He also recognized that there is asymmetry in world trade. He said that by nature of the process all participants are meant to be winners in a negotiation -– each side should emerge with something -- but for there to be any winners at all some risk has to be taken. This week is nearly five years in the making, and there is no sense in making that wasted time. Freer and fairer trade is the best chance for sustainable development.
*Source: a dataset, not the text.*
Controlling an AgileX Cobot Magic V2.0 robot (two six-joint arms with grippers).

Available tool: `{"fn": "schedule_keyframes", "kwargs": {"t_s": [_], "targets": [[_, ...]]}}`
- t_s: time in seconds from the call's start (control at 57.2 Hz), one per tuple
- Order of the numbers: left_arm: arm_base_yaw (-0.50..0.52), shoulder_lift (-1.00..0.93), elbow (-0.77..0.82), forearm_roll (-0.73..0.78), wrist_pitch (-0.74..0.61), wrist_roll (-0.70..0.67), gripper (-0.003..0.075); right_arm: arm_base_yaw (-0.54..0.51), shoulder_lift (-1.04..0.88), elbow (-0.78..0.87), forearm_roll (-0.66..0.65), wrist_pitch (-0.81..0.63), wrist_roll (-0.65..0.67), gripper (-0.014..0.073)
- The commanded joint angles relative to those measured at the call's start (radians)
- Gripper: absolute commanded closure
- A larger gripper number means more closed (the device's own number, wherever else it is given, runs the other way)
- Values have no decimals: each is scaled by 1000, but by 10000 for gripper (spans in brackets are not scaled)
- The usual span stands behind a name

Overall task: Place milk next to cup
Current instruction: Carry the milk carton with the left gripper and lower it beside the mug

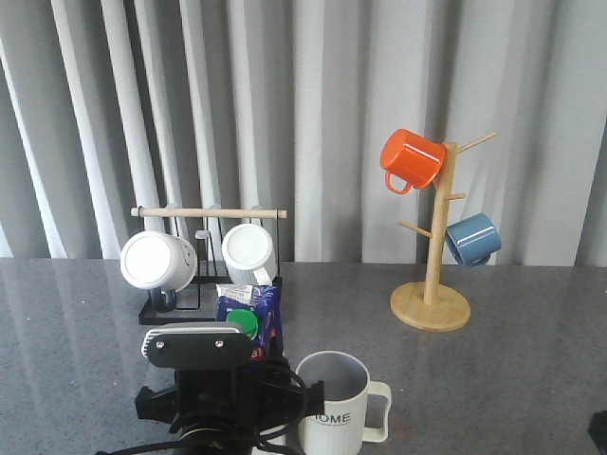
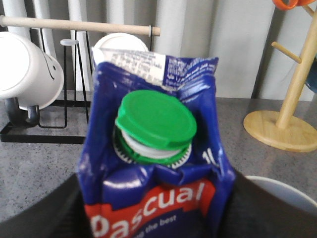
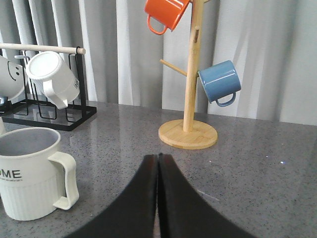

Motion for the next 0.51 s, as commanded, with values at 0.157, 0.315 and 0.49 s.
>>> {"fn": "schedule_keyframes", "kwargs": {"t_s": [0.157, 0.315, 0.49], "targets": [[-6, -42, -19, 33, -61, -7, -11, -4, -7, -33, 3, -70, -6, 599], [-6, -42, -19, 73, -59, -7, 19, -4, -7, -33, 3, -70, -6, 599], [-6, -42, -19, 73, -58, -7, 77, -4, -7, -33, 3, -70, -6, 599]]}}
In closing, Lamy offered the thought that short of a magic wand he can only give his best advice: delegates must be open minded, bold and courageous if they are to depart Hong Kong claiming success.
Photo credit Laura Guimond, Mercy Corps Director of External Relations.
Blog by Erin Thomas, Managing Editor Global Envision. Erin and Laura are in Hong Kong with other global NGOs advocating for free trade policies that are fair. Please send them any comments or questions and stay tuned for the inside scoop on negotiations.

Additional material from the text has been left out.